TASK DESCRIPTION: Print each line of the material again, keeping everything exact.

PROVIDED DATA:

▶

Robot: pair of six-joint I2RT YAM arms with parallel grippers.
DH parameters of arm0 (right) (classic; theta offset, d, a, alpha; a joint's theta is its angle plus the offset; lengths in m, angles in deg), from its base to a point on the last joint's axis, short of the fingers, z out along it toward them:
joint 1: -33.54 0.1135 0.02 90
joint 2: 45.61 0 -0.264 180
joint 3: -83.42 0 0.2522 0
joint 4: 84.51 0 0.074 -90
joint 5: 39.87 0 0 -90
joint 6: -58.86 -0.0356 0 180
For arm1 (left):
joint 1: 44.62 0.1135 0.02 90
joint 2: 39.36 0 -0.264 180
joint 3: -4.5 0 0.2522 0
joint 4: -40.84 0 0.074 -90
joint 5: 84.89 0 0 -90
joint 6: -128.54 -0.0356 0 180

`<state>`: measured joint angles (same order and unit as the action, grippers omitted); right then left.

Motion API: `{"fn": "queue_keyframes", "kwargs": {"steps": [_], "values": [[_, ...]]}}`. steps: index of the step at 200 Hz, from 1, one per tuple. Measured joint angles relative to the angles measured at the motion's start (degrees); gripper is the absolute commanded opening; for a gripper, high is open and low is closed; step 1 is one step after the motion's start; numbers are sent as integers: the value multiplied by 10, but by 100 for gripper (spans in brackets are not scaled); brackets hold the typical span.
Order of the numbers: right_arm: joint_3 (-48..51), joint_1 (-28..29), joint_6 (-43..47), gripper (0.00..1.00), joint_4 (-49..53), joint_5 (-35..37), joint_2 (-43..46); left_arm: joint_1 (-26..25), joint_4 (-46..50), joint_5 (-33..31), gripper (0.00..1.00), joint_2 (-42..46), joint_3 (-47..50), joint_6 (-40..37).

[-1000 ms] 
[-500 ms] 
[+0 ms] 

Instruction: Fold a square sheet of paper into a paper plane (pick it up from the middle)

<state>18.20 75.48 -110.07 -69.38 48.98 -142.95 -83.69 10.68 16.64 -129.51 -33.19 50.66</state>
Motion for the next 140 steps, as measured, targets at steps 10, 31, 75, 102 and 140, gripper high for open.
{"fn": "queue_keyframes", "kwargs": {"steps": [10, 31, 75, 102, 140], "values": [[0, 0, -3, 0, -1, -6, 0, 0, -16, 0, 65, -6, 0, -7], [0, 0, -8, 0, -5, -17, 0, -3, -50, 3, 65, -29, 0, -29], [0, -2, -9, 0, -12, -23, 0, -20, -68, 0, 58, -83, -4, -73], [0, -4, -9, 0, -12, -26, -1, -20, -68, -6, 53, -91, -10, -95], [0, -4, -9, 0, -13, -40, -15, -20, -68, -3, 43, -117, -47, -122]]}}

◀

EXERCISE RESPONSE:
Robot: pair of six-joint I2RT YAM arms with parallel grippers.
DH parameters of arm0 (right) (classic; theta offset, d, a, alpha; a joint's theta is its angle plus the offset; lengths in m, angles in deg), from its base to a point on the last joint's axis, short of the fingers, z out along it toward them:
joint 1: -33.54 0.1135 0.02 90
joint 2: 45.61 0 -0.264 180
joint 3: -83.42 0 0.2522 0
joint 4: 84.51 0 0.074 -90
joint 5: 39.87 0 0 -90
joint 6: -58.86 -0.0356 0 180
For arm1 (left):
joint 1: 44.62 0.1135 0.02 90
joint 2: 39.36 0 -0.264 180
joint 3: -4.5 0 0.2522 0
joint 4: -40.84 0 0.074 -90
joint 5: 84.89 0 0 -90
joint 6: -128.54 -0.0356 0 180

`<state>`: measured joint angles (same order and unit as the action, grippers omitted); right then left.

Motion API: `{"fn": "queue_keyframes", "kwargs": {"steps": [_], "values": [[_, ...]]}}`. steps: index of the step at 200 Hz, from 1, one per tuple. Measured joint angles relative to the angles measured at the motion's start (degrees); gripper is the absolute commanded opening; for a gripper, high is open and low is closed; step 1 is one step after the motion's start; numbers are sent as integers: the value multiplied by 10, but by 100 for gripper (spans in brackets are not scaled); brackets hold the typical span.
Order of the numbers: right_arm: joint_3 (-48..51), joint_1 (-28..29), joint_6 (-43..47), gripper (0.00..1.00), joint_4 (-49..53), joint_5 (-35..37), joint_2 (-43..46); left_arm: joint_1 (-26..25), joint_4 (-46..50), joint_5 (-33..31), gripper (0.00..1.00), joint_2 (-42..46), joint_3 (-47..50), joint_6 (-40..37).

[-1000 ms] 
[-500 ms] 
[+0 ms] 

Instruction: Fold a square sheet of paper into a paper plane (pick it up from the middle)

<state>18.20 75.48 -110.07 -69.38 48.98 -142.95 -83.69 10.68 16.64 -129.51 -33.19 50.66</state>
Motion for the next 140 steps, as measured, targets at steps 10, 31, 75, 102 and 140, gripper high for open.
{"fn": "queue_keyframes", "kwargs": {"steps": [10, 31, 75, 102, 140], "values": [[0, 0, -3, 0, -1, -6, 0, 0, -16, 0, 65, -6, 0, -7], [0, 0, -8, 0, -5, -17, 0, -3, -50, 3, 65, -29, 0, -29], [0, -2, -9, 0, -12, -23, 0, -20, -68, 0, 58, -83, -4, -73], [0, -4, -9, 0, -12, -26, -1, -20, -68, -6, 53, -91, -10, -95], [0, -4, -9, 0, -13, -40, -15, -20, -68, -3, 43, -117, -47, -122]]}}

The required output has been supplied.